Court Opinion

ID: 5039474
Source: CourtListenerOpinion
Date Created: 2021-10-01 06:28:51.720042+00
Date Added: 2024-06-11T08:18:32.393661
License: Public Domain

OSBORNE, Justice
(concurring).
I dissented in Commonwealth, Department of Public Safety v. Craig, Ky., 471 S.W.2d 15, because I believed then, and still believe, the law requiring a blood-alcohol test violates both the Kentucky and Federal Constitutions. The large number of appeals coming to this court subsequent to that opinion has convinced me that I was right. The public highly resent this procedure. I am convinced their resistance springs from a resentment to the degrading process of having a police officer require them to undergo the embarrassment of having their blood drained and analyzed as if they were common laboratory animals. In short, the process violates the principles of common human dignity.

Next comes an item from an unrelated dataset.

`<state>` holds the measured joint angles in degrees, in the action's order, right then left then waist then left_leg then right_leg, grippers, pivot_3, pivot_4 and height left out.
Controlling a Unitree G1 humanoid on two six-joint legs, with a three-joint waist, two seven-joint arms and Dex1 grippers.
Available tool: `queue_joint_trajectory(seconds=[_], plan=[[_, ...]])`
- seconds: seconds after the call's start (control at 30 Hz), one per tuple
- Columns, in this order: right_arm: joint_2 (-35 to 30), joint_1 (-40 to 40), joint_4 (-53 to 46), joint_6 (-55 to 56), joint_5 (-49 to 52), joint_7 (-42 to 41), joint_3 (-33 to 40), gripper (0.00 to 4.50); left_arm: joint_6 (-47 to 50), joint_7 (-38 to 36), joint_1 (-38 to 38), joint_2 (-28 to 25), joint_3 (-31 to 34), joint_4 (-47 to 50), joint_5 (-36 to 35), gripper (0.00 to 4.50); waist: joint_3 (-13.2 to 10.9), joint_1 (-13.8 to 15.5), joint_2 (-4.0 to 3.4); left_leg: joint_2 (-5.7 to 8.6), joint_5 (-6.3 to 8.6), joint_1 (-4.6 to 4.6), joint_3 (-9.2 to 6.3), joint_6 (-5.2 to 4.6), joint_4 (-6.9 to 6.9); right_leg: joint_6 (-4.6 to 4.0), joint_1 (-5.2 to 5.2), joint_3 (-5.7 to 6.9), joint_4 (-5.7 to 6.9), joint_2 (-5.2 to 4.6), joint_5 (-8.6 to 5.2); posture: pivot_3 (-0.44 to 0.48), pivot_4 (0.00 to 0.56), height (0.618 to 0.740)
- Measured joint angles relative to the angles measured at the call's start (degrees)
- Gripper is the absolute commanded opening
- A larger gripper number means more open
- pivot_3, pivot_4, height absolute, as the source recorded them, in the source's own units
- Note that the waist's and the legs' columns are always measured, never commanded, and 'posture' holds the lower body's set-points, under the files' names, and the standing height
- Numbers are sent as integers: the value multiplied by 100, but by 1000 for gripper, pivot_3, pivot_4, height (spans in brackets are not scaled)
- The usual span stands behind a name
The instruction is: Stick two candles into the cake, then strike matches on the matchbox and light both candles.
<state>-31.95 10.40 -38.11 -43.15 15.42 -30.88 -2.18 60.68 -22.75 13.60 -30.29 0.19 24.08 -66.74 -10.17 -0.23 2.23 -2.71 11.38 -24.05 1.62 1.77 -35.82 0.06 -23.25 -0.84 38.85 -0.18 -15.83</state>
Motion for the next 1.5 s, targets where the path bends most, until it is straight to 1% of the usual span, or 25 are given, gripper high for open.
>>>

As stated in my dissenting opinion in Craig, I am in sympathy with any program that will assist in removing the drinking driver from the highway and if the blood alcohol test were the only method available, I might be more sympathetic toward it. The blood-alcohol test is not the only method available. The breathalyzer is an accurate and accepted method of checking for sobriety. It is more humane in the administration and does not have the unconstitutional features of the blood-alcohol test. In the use of the breathalyzer, there is no invasion of the subject’s body. The air that he exhales is a product resulting from normal body function. The capturing of this air and its analysis does not involve an invasion of the body itself. It is my opinion that the breathalyzer is more acceptable factually and constitutionally than the blood-alcohol test.
Many thoughtful persons are concerned with what appears to be a headlong rush into a police state. While some courts still appear to be upholding fundamental constitutional rights, it would appear that others are ignoring them altogether. This past week the Supreme Court of the United States struck down the practice of federal agents’ tapping telephone wires. This would appear to be a good sign and in line with the philosophy laid down by the Supreme Court many years ago in Boyd v. United States, 116 U.S. 616, 6 S.Ct. 524, 296 L.Ed. 746. In this case the Supreme Court held a defendant in a criminal prosecution for failure to pay import duties on goods shipped into the United States could not be forced to produce incriminating papers, for to do so would violate his rights under the 5th Amendment. While the Supreme Court has set this tone, lower federal courts and many of the state courts seem to be driving hard in the other direction. For the student who is interested in just how far matters have gone, see the *101American Law Reports, Later Case Service Supplement, 25 ALR 1370-1379, where the following cases appear:
“Physical examination of defendant, and removal of narcotics from his rectum, involved no violation of privilege against self-incrimination, was not unreasonable search and seizure, and did not deny due process. Blackford v. U. S. (C.A.9, Cal.) 247 F.2d 745.
Self-incrimination privilege is limited to giving of oral testimony, and is not violated by use of urine specimen, in criminal prosecution, to show whether defendant was under influence of alcohol at the time specimen was given. U. S. v. Nesmith (D.C.Dist.Colo.) 121 F.Supp. 758.
Accused in rape case was not forced to give incriminating evidence against himself when blood sample, tissue scrapings, and saliva samples were taken and used in evidence. Brent v. White (D.C.La.) 276 F.Supp. 386.
Admission in sodomy prosecution of evidence of smears and slides taken from defendant’s genitals did not violate defendant’s immunity to self-incrimination or right as against unreasonable search and seizure. People v. Morgan, 146 Cal.App.2d 722, 304 P.2d 138.
In narcotics prosecution, evidence established that heroin capsules which accused spat out when police officer seized him by the throat were not obtained as result of unreasonable search and seizure in violation of accused’s privacy, due process, and self-incrimination rights. People v. Sanches, 189 Cal.App.2d 720, 11 Cal.Rptr. 407.”
The foregoing cases speak much more eloquently than I possibly can as to how far the matter has gone. I humbly and respectfully suggest we pause and ponder where we have come. When an accused charged with failure to pay import duties cannot be forced to disclose discriminating papers, as such disclosure would violate his rights under the 5th Amendment, it is amazingly strange to me that one accused of selling dope, committing rape, or driving while intoxicated may have his blood let, genitals scraped, rectum probed, may be forced to urinate into a bottle and, if necessary, choked until he spits up the evidence. The cynics in our society would say this conclusively shows that there is one set of laws for the affluent businessman and another for the rest of us. Thanks be that I am not a cynic. I am proud to live in a land where my telephone calls cannot be monitored, nor my private correspondence scrutinized. Maybe someday my government will see fit to protect my genitals, rectum, bladder, blood stream and esophagus. As I remain of the opinion that the blood-alcohol test violates Sections 10 and 11 of the Constitution of this state along with Articles 4 and 5 of the Constitution of the United States, I concur in the results reached by the majority today.